Nothing but the lines from the one containing "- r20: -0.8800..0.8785" through the end of the data below may appear in the response, each one exact.

++++ Input data

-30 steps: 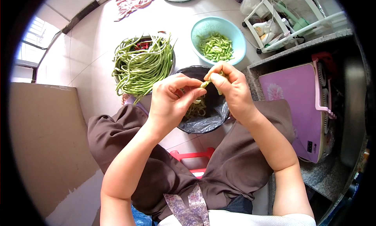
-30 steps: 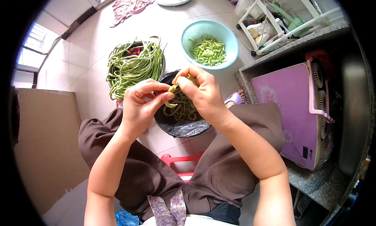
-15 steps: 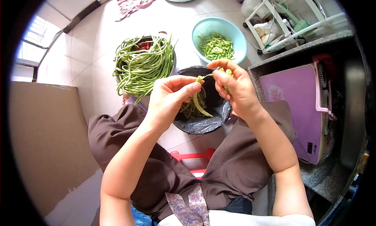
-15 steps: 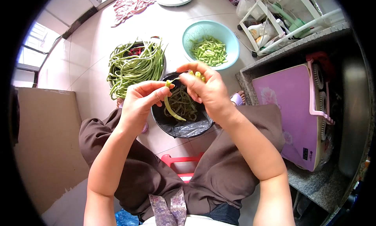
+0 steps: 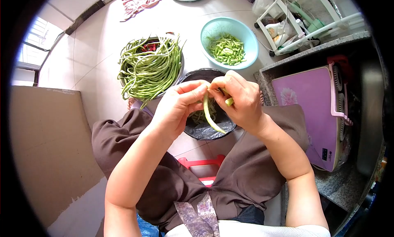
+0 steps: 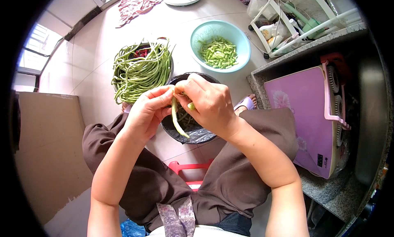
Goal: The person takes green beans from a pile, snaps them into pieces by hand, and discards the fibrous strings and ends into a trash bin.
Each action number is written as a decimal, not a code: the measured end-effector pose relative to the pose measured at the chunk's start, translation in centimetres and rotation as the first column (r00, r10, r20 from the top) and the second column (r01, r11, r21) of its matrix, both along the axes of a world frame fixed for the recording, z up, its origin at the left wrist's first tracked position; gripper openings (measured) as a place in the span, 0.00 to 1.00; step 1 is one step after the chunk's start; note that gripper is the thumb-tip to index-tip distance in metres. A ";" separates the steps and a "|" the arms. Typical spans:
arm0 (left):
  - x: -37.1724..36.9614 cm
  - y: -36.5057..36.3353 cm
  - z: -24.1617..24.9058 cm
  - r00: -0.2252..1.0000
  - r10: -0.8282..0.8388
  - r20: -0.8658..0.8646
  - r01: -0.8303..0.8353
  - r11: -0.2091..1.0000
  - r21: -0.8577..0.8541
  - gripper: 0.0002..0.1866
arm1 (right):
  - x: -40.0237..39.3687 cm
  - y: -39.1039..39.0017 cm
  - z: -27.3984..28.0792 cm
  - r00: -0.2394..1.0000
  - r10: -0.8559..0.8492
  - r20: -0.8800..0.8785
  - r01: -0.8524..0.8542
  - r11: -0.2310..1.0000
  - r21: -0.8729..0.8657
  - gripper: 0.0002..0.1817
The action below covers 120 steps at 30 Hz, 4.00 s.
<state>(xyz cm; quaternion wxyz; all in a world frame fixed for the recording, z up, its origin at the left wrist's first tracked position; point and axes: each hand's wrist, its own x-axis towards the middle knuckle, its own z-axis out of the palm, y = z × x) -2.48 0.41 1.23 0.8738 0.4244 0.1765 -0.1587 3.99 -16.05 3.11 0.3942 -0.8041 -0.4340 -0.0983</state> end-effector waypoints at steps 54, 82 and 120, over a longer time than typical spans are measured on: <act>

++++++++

Answer to the problem —
  - r20: -0.8800..0.8785
  - r01: -0.8524..0.8542
  - r11: -0.2310..1.0000
  - r21: -0.8729..0.8657
  - gripper: 0.0002..0.1817
The action below covers 120 steps at 30 Hz, 4.00 s.
<state>(xyz cm; quaternion wxyz; all in a world frame fixed for the recording, z up, its origin at the left wrist's first tracked position; point and axes: each hand's wrist, its own x-axis towards the middle knuckle, its own z-axis out of the palm, y = z × x) -2.48 0.41 1.23 0.8738 0.4244 0.1765 -0.1587 3.99 -16.05 3.11 0.3942 -0.8041 -0.4340 -0.0983</state> end-effector waypoints at steps 54, 82 and 120, over a longer time than typical spans are measured on: <act>

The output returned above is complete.